There are a few changes to X++ that require corresponding changes in legacy custom X++ source code. Most of these changes are in the following list:

  • The following keywords are no longer part of the X++ language, and their use causes compilation errors:
    • changeSite
    • pause
    • window
  • In legacy X++, it was possible to designate a method to run either on the client or the server. This is no longer possible. All compiled X++ code is executed as .NET CIL on the server. There is no longer any X++ code that is evaluated at the client site or in the browser, therefore, the two keywords, client and server, are now ignored. Their use doesn't cause a compile error, but they should not be used in any new X++ code.
  • In Microsoft Dynamics AX 2012, there were a few areas where X++ behaved differently when compiled to p-code versus CIL. In Dynamics 365 for Finance and Operations, all these areas behave as they did in CIL in Microsoft Dynamics AX 2012. The significant behavioral differences between X++ p-code versus X+ as CIL were as follows:
    • In CIL, the realdata type is represented as System.Decimal. This means the range and precision for each real is different than it was under p-code. This change was already in effect in Microsoft Dynamics AX 2012 when .NET CIL was run.

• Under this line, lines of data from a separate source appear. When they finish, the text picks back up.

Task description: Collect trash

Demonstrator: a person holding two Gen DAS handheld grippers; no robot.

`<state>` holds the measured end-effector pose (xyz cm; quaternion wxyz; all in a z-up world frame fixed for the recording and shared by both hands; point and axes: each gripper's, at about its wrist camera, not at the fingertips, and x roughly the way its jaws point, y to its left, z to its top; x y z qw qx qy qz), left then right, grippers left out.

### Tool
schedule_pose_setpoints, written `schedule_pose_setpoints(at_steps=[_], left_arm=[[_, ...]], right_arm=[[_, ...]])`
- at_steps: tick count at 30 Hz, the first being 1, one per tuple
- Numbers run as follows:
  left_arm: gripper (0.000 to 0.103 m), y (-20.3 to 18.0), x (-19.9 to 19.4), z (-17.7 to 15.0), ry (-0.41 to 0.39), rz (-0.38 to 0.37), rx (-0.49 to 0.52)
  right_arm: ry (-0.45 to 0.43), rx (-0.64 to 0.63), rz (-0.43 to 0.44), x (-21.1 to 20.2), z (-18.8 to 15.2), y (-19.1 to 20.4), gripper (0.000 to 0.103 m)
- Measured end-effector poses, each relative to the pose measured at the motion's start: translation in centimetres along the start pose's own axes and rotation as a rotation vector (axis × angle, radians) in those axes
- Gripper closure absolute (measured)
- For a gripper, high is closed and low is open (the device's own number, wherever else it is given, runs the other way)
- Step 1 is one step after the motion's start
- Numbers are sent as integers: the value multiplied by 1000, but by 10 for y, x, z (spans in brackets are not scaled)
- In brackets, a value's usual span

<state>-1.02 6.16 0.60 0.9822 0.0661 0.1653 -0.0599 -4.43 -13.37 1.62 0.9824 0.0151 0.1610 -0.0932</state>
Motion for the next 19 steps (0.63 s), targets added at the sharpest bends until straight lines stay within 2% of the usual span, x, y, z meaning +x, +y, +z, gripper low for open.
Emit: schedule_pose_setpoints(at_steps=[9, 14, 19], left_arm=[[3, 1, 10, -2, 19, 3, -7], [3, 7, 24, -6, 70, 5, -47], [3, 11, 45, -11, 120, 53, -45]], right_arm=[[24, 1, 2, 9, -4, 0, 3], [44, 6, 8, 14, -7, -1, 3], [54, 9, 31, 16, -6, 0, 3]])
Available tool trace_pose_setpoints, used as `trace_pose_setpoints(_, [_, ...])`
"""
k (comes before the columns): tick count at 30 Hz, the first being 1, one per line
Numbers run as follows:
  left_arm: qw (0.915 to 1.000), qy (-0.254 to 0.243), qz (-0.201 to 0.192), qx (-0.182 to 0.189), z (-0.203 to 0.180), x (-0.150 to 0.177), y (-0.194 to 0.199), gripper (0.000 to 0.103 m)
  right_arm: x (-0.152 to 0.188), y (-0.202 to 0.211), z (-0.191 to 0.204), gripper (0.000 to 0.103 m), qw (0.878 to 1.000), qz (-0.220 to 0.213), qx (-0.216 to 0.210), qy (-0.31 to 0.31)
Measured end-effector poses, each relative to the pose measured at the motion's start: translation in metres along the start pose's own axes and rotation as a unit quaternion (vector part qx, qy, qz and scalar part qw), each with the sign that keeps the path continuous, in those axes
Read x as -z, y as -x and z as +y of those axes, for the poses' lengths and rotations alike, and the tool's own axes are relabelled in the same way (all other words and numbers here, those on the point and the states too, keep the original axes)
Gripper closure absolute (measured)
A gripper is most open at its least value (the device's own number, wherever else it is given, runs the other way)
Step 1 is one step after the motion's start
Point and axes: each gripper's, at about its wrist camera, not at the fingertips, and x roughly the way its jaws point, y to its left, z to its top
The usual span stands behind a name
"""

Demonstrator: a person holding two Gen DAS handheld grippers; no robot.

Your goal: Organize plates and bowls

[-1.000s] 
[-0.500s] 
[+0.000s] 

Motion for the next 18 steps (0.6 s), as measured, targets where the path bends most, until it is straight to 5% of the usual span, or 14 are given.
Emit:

    • An assignment of one entire array to another was performed in value in p-code mode, but it's performed by reference in CIL mode.
    • CIL helper methods such as Global::runClassMethodIL have been removed, since they're no longer relevant.
  • There is no concept of a job, in the sense of AOT > Jobs > MyJob. To quickly and easily run an X++ method, you can still add in a static Main method to a class, and then set the class as the startup object form for the project in Microsoft Visual Studio. When the project is run, the Main method will be run.